Woolwich PLC
- Type: Public
- Industry: Financial services
- Founded: 1847; 179 years ago
- Fate: Merged with parent
- Headquarters: London, United Kingdom
- Products: Mortgages
- Parent: Barclays
- Website: Barclays Group Archives: The Woolwich

= The Woolwich =

Former building society

The Woolwich Equitable Building Society (later Woolwich Building Society or The Woolwich) was a British financial services company founded in Woolwich in 1847 and remained a local institution until after the First World War when it began a modest regional expansion. This accelerated after the Second World War and the period from 1960 was notable for its acquisitions. Following deregulation, the Society diversified and became one of the largest national building societies.

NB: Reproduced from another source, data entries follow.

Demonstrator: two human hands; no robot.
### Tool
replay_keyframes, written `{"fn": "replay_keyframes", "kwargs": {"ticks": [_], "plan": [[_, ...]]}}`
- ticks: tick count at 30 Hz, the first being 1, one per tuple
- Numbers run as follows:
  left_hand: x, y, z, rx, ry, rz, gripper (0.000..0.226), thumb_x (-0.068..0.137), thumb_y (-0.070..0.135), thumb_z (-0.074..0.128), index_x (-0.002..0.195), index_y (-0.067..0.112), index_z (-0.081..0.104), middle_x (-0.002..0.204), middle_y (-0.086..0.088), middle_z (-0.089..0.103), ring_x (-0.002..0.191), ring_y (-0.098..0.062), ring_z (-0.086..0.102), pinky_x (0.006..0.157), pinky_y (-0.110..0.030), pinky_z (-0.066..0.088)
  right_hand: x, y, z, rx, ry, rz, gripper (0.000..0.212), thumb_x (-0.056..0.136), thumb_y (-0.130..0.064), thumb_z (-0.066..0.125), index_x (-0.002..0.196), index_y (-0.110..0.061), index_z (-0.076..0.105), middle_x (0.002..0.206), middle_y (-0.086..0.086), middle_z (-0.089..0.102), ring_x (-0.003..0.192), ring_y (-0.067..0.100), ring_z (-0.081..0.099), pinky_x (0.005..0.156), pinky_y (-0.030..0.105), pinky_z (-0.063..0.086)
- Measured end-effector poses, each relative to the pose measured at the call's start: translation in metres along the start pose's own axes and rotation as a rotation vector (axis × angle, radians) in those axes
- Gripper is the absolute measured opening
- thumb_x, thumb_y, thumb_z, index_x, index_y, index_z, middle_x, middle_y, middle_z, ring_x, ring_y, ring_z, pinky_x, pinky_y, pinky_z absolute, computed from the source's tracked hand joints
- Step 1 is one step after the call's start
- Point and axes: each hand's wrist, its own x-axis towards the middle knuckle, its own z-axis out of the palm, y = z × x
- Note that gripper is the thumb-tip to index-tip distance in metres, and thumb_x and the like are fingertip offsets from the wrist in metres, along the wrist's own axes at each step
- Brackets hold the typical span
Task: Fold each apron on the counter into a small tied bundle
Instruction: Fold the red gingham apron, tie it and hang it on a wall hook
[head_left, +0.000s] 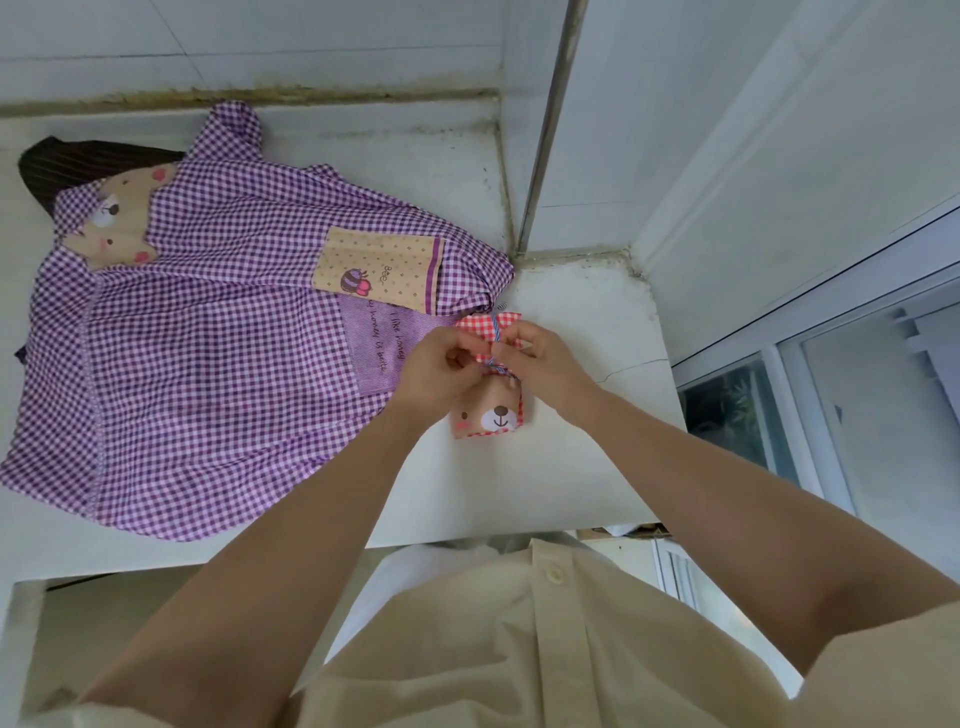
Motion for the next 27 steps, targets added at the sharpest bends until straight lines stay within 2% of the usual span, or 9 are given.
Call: {"fn": "replay_keyframes", "kwargs": {"ticks": [3,5,11,14,18,21,23,25,27], "plan": [[0.006,0.01,0.009,0.206,0.056,0.026,0.002,0.082,0.012,0.074,0.082,0.011,0.075,0.081,0.016,0.058,0.076,0.003,0.053,0.069,-0.012,0.041,0.001,-0.001,-0.001,-0.074,0.0,-0.052,0.011,0.097,-0.014,0.057,0.09,-0.005,0.057,0.075,0.003,0.054,0.067,0.011,0.049,0.065,0.022,0.042],[0.008,0.011,0.014,0.238,0.081,0.021,0.006,0.083,0.016,0.075,0.079,0.011,0.076,0.079,0.018,0.054,0.075,0.003,0.051,0.07,-0.012,0.04,0.001,-0.001,-0.002,-0.1,-0.005,-0.063,0.012,0.097,-0.015,0.056,0.089,-0.007,0.055,0.075,0.002,0.054,0.069,0.012,0.048,0.066,0.024,0.042],[0.002,0.003,0.012,-0.147,0.149,-0.007,0.008,0.091,0.007,0.065,0.084,0.006,0.064,0.078,-0.004,0.066,0.073,-0.007,0.062,0.071,-0.025,0.051,-0.001,-0.002,-0.008,-0.059,-0.051,0.097,0.013,0.099,-0.006,0.042,0.096,-0.017,0.049,0.081,-0.002,0.051,0.067,0.008,0.047,0.054,0.014,0.039],[0.0,0.003,0.012,-0.108,0.067,0.007,0.01,0.094,0.008,0.061,0.085,0.005,0.059,0.084,-0.002,0.072,0.084,-0.008,0.069,0.078,-0.025,0.055,-0.004,0.006,-0.009,-0.189,-0.096,0.092,0.02,0.095,-0.001,0.044,0.107,-0.016,0.048,0.072,-0.006,0.049,0.063,0.006,0.044,0.055,0.016,0.033],[0.009,0.008,0.012,0.105,0.098,-0.008,0.016,0.093,0.013,0.061,0.078,0.017,0.057,0.073,0.008,0.07,0.073,-0.005,0.067,0.071,-0.022,0.052,0.0,0.002,-0.009,-0.3,-0.026,0.029,0.018,0.091,-0.001,0.051,0.1,-0.017,0.053,0.061,-0.01,0.046,0.05,0.001,0.043,0.049,0.013,0.031],[0.01,0.01,0.009,-0.115,0.101,-0.113,0.013,0.091,0.005,0.063,0.079,0.006,0.061,0.071,0.002,0.07,0.065,-0.004,0.067,0.066,-0.019,0.053,0.002,-0.003,-0.014,-0.396,-0.009,-0.015,0.016,0.088,-0.001,0.056,0.092,-0.016,0.058,0.059,-0.01,0.049,0.054,0.002,0.044,0.052,0.012,0.031],[0.008,0.01,0.004,-0.172,0.055,-0.152,0.013,0.088,0.003,0.067,0.077,0.007,0.063,0.071,-0.001,0.069,0.066,-0.008,0.067,0.069,-0.023,0.055,0.003,-0.002,-0.022,-0.45,-0.048,-0.017,0.011,0.087,-0.002,0.06,0.087,-0.014,0.062,0.059,-0.006,0.054,0.059,0.01,0.05,0.058,0.02,0.037],[0.012,0.008,-0.001,-0.053,0.024,-0.157,0.013,0.085,0.006,0.072,0.074,0.011,0.066,0.074,-0.003,0.071,0.072,-0.015,0.068,0.077,-0.032,0.057,0.006,-0.003,-0.031,-0.527,-0.071,0.014,0.005,0.089,-0.007,0.063,0.089,-0.008,0.067,0.067,0.002,0.059,0.067,0.018,0.055,0.061,0.025,0.04],[0.016,0.01,-0.003,0.114,0.005,-0.15,0.013,0.082,0.01,0.075,0.072,0.015,0.069,0.074,0.0,0.072,0.075,-0.018,0.07,0.079,-0.036,0.058,0.01,-0.01,-0.039,-0.637,-0.096,0.04,0.015,0.093,-0.013,0.061,0.092,-0.002,0.069,0.076,0.004,0.063,0.071,0.019,0.057,0.063,0.027,0.044]]}}
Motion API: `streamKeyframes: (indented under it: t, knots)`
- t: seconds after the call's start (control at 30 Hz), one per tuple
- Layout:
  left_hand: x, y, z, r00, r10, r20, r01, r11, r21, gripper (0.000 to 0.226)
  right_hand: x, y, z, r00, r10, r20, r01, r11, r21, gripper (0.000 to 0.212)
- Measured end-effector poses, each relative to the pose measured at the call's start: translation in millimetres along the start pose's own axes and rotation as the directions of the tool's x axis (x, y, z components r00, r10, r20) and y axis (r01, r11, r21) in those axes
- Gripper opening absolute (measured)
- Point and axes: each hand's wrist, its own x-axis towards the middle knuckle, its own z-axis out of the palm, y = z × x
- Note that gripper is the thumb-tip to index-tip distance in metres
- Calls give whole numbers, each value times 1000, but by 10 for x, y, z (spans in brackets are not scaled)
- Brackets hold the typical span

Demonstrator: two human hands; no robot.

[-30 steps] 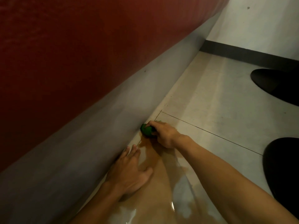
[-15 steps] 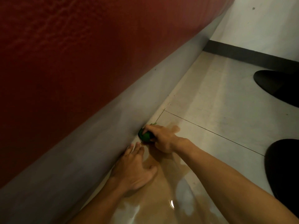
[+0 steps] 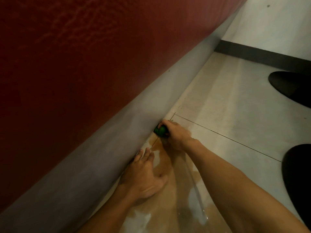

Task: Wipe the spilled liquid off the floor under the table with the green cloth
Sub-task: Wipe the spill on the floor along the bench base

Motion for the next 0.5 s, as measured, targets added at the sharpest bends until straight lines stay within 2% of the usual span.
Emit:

In 1997 it demutualised and became Woolwich PLC. The company was listed on the London Stock Exchange. It was once a constituent of the FTSE 100 Index but was acquired by Barclays in 2000.

== History ==

===Early history===

The origins of the Woolwich lay in an earlier terminating society, based in the local Castle Inn and chaired by the publican. In 1847 a breakaway group met to form the Woolwich Equitable Benefit Building and Investment Society (later reduced to the Woolwich Equitable Building Society). That the active founders of the new society included the pastor of the Salem Chapel and a Sunday School teacher may indicate the reason for the breakaway. The first meeting was held in the parlour of a “modest house” of Benjamin Wates, a local draper. The Wates family was to play a significant role in the early history of the Woolwich. Samuel Wates, Benjamin’s younger brother, was appointed Secretary in 1848 but following his death in 1851, Benjamin took over until 1862 followed briefly by his son and then by the youngest brother Joseph, who was Secretary and General Manager until 1880. Joseph Wates then became a director, rearing as Chairman in 1901.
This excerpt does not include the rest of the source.